Quantitative Evaluation of Vacuum-Induced Morphological Changes in Knee-Disarticulation: A Case Study for Personalized Prosthetic Socket Design

• Published in: Symmetry (Basel) Vol. 17; no. 10; p. 1719
• Main Authors: Darwich, Mhd Ayham, Nazha, Hasan Mhd, Ibrahim, Kaysse, Kamleh, Lourance, Shash, Maysaa, Ismaiel, Ebrahim
• Format: Journal Article
• Language: English
• Published: Basel MDPI AG 13.10.2025
• Subjects: Amputation; Asymmetry; Biomechanical engineering; Biomechanics; Computed tomography; Contact pressure; Customization; Deformation; Design; Finite element method; Geometry; In vivo methods and tests; Knee; Load; Load transfer; Morphology; Pressure distribution; Prostheses; Safety factors; Sockets; Soft tissues; Symmetry; Trauma; Al-Andalus; United States > US; Syria
• ISSN: 2073-8994; 2073-8994
• DOI: 10.3390/sym17101719

Achieving a best-fit prosthetic socket is essential to comfort, functional performance, and long-term residual limb health in lower-limb amputees. To our knowledge, no previous study has quantitatively compared in vivo residual limb geometry under vacuum versus non-vacuum conditions using high-resolution computed tomography (CT).
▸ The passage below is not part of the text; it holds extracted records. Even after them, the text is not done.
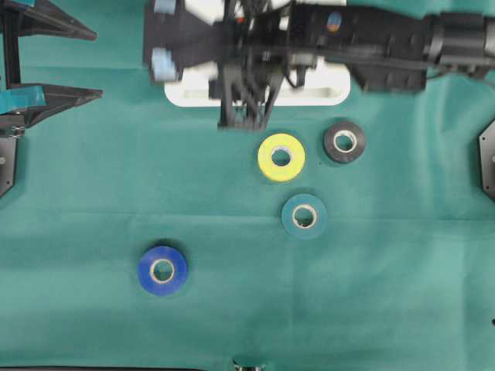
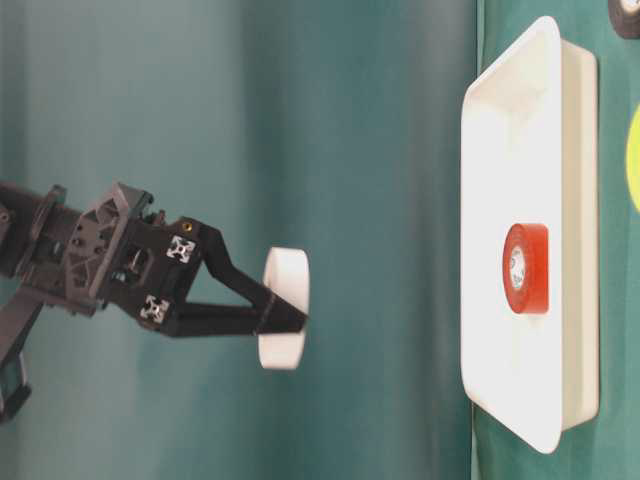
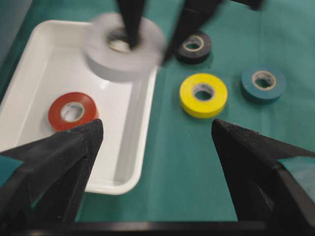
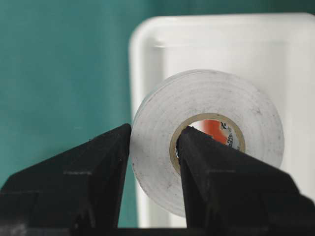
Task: Pick up the tape from a random location and place it into the white case.
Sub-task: 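Lower the white roll into the tray beside the orange-red roll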
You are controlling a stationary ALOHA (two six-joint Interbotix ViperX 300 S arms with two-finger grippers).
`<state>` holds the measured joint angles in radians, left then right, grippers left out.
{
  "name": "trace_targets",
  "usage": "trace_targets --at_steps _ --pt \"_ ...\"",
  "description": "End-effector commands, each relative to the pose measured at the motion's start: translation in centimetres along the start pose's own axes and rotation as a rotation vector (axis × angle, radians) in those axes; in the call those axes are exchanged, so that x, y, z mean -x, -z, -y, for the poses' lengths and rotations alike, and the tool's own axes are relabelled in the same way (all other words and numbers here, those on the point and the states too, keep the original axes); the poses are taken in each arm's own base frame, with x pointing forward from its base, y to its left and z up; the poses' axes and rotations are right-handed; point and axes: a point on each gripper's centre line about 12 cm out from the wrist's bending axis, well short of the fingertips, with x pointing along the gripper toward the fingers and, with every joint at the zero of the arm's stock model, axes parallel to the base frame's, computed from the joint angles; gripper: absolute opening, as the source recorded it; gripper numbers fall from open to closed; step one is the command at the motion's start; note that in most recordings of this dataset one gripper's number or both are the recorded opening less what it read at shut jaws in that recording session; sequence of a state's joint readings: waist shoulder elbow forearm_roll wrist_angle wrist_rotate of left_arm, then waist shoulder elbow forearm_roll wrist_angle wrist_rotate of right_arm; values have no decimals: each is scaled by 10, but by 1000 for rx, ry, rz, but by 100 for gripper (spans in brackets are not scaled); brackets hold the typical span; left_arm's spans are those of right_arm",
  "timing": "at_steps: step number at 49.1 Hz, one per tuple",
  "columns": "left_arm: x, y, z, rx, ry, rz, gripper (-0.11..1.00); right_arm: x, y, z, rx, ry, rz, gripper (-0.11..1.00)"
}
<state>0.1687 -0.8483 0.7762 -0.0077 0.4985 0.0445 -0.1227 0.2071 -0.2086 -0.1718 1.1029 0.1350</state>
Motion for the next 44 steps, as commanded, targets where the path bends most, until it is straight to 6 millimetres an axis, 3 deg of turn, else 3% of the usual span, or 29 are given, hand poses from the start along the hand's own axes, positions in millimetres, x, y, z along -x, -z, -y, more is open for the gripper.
trace_targets --at_steps 1,11,25,44 --pt "2 -7 -1 1 -4 20 98 26 -8 23 -40 20 71 33" --pt "2 -7 -1 0 -4 20 98 22 -9 63 -109 64 86 33" --pt "2 -7 -1 3 -3 20 98 19 -2 78 -136 83 72 33" --pt "2 -7 -2 1 -6 20 98 23 54 93 -188 100 -6 34"
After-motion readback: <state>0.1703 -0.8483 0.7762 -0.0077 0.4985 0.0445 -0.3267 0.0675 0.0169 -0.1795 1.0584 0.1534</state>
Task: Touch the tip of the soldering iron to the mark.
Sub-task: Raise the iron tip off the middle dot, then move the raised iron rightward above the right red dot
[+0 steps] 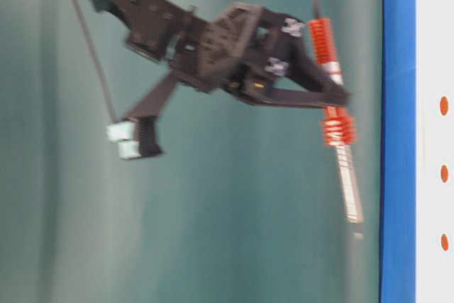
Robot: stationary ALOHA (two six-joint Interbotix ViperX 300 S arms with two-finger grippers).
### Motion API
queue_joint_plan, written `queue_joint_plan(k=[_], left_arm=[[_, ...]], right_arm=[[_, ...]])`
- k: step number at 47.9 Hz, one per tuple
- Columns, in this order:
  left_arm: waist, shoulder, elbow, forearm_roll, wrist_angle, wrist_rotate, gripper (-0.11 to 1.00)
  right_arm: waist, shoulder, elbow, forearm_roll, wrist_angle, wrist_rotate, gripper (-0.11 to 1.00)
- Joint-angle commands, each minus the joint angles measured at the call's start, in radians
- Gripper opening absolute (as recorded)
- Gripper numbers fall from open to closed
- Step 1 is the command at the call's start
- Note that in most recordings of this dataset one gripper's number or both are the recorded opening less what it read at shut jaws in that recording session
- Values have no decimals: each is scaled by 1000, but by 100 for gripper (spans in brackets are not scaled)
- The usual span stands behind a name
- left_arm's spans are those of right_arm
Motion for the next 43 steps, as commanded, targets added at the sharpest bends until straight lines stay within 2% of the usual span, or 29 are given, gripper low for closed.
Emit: queue_joint_plan(k=[1, 24, 43], left_arm=[[-2, 0, -14, 2, -9, -2, 0], [-2, -2, -14, 2, -8, -2, 0], [-2, 0, -14, 2, -9, -2, 0]], right_arm=[[2, -60, -35, -5, 20, 0, 6], [5, -87, -26, -6, 49, 2, 6], [6, -199, 106, -5, 61, 15, 6]])
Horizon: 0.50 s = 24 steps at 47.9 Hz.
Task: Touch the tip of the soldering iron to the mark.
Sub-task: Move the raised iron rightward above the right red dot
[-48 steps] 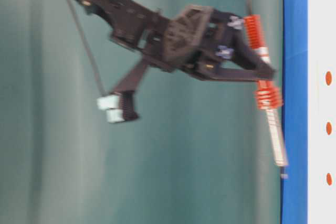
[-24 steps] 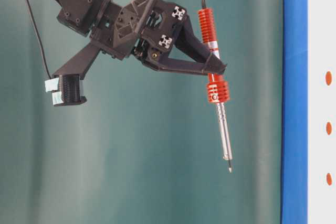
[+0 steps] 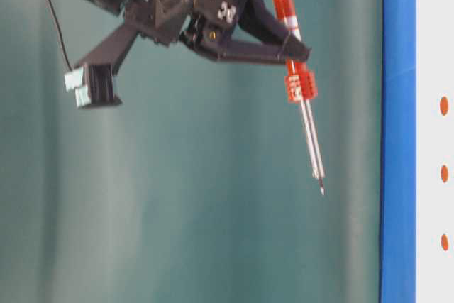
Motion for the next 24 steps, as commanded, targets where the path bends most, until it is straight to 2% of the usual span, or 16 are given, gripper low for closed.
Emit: queue_joint_plan(k=[1, 13, 24], left_arm=[[0, 3, -14, 3, -9, -2, 0], [0, 5, -14, 3, -9, -3, 0], [0, 5, -14, 3, -9, -3, 0]], right_arm=[[0, -48, 9, 0, -2, 2, 6], [5, -94, 61, 3, 2, 3, 6], [5, -95, 63, 5, -3, 3, 6]])
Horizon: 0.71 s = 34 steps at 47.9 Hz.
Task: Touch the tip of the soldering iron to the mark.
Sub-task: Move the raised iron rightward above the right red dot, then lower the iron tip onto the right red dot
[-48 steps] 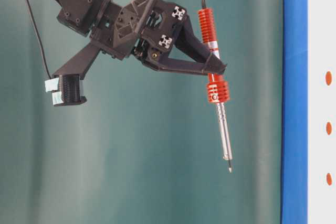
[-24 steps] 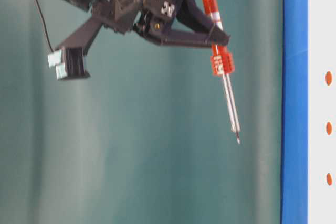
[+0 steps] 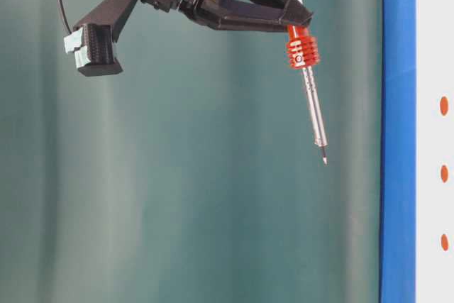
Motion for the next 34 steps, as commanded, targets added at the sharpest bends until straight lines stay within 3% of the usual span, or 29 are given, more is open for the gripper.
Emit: queue_joint_plan(k=[1, 34], left_arm=[[-2, 3, -14, 3, -11, 0, 0], [-2, 5, -14, 3, -11, -2, 0]], right_arm=[[3, -21, -14, 2, -6, 2, 6], [6, 31, 6, 9, -23, 6, 6]])
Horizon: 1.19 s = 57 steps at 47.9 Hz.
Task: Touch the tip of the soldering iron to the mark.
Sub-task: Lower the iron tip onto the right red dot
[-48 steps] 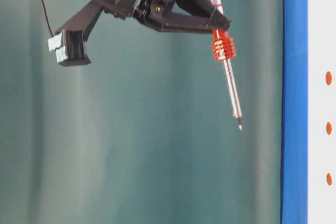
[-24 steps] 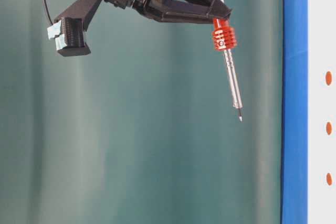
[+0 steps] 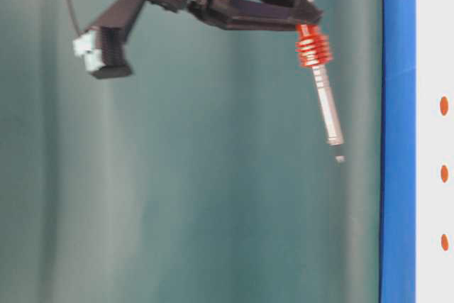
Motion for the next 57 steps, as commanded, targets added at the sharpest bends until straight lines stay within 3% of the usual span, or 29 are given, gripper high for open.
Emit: queue_joint_plan(k=[1, 29, 57], left_arm=[[0, 5, -14, 2, -11, -2, 0], [-3, 5, -15, 2, -11, -3, 0], [-3, 5, -15, 2, -11, -2, 0]], right_arm=[[3, 6, -5, 2, -17, 2, 6], [-17, 195, 17, 2, -150, 2, 6], [-26, 207, 17, 2, -149, 2, 6]])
In this patient-specific case study of a bilateral knee-disarticulation (KD) amputee, both residual limbs were scanned under standardized conditions: one enclosed in a vacuum-compressed sleeve and the contralateral limb untreated as a natural control, thereby minimizing inter-subject variability. CT-based 3D reconstructions enabled volumetric and cross-sectional quantification, including symmetry/asymmetry analysis of paired limbs, while finite element analysis (FEA) assessed the biomechanical consequences for socket performance. Vacuum application resulted in a 4.1% reduction in total limb volume and a 5.3% reduction in mid-thigh cross-sectional area, with regionally asymmetric displacement of soft tissues. FEA demonstrated that vacuum-induced geometry reduced peak Von Mises stresses (27.43 MPa to 15.83 MPa), minimized maximum displacement (1.72 mm to 0.88 mm), and improved minimum factor of safety (~2.0 to ~3.0), while homogenizing contact pressure distribution (peak fell from 2.42 to 1.28 N/mm2). These findings provide preliminary CT-based evidence that vacuum application induces measurable morphological adaptations with implications for socket conformity, comfort, and load transfer. While limited to a single patient, this study highlights the potential of vacuum-induced modeling to inform personalized prosthetic socket design.